4.22.2009

The Waste of Hospital Readmissions Can Be Reduced

Rework is waste. You shouldn’t have to bring a product back to your factory for additional work if everything was done right the first time.

That lean concept can be applied, to some extent, to rehospitalizations. When a patient has left a hospital, a return visit – at least in some cases – should not be necessary.

But many return visits occur. Health Leaders Media reports on a new study published in The New England Journal of Medicine.

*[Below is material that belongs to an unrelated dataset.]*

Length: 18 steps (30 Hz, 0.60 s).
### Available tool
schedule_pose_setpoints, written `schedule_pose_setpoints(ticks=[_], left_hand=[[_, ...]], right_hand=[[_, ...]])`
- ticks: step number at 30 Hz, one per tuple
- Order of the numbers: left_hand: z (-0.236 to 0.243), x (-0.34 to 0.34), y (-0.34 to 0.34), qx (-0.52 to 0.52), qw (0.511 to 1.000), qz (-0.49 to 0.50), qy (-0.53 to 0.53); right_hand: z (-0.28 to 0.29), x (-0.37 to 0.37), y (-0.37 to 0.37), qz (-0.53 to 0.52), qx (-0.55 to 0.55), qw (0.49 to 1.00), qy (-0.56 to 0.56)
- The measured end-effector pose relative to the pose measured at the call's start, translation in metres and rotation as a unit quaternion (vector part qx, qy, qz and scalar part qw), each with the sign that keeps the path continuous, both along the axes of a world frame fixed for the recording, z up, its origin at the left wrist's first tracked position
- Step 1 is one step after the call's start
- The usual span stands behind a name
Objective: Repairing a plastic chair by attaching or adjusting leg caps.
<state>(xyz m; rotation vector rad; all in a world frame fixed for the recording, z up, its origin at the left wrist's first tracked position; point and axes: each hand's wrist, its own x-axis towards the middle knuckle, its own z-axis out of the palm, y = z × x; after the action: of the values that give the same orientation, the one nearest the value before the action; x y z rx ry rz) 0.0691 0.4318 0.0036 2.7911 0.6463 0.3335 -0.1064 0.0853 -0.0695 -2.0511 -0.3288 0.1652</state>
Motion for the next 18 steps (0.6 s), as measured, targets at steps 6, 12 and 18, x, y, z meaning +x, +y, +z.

The authors of the study analyzed Medicare claims data for 2003-2004. They found that nearly 20 percent of discharged patients are readmitted to the hospital within a month, and the figure jumps to 34 percent when looking at three months.

Not every readmission is waste. The authors of the study estimate that about 10 percent of the readmissions were planned. And sometimes patients require readmission even when everything was done right the first time.

But readmission rates vary widely among hospitals, and the authors believe that much can be done to bring the rates down. Although he doesn’t use lean terminology, one doctor seems to suggest the problem is we’re not looking at the total value stream.


"In order to address this issue, we are going to wind up addressing the most profound issues in healthcare today," says Stephen Jencks, MD, MPH, a lead author of the study and independent consultant in healthcare safety and quality. "Issues like a system which has become provider-centered rather than patient- and family-centered. If your concerns stop when the patient goes out the door of the hospital or start when the patient comes in the door of your office, you're not going to provide the care that's necessary to keep people from being rehospitalized."


Unnecessary readmissions occur because some patients and families are not properly educated about what follow-up care must occur, and the resources are not put in place to provide that care. Lacking that care, discharged patients deteriorate to the point where readmission is required.

The article mentions several recommendations for improvement, many of which involve better education of patients and their caregivers. However, my favorite has to do with the workflow involved in scheduling a follow-up appointment.


Prevent the patient from leaving the hospital without a follow-up appointment of some kind. In his study, Jencks and his colleagues found that about 50% of patients who were rehospitalized had not been seen by an interim physician after 30 days. Hospitals often say that they can't make an appointment in that short of a timeframe for a patient's follow-up care, says Jenks. "My answer is, well if you can't get it how do you think the patient's going to get it?"


In 2004, $17.4 billion was spent caring for patients readmitted to the hospital; Medicare paid hospitals $102.6 billion in total that year. This issue is significant.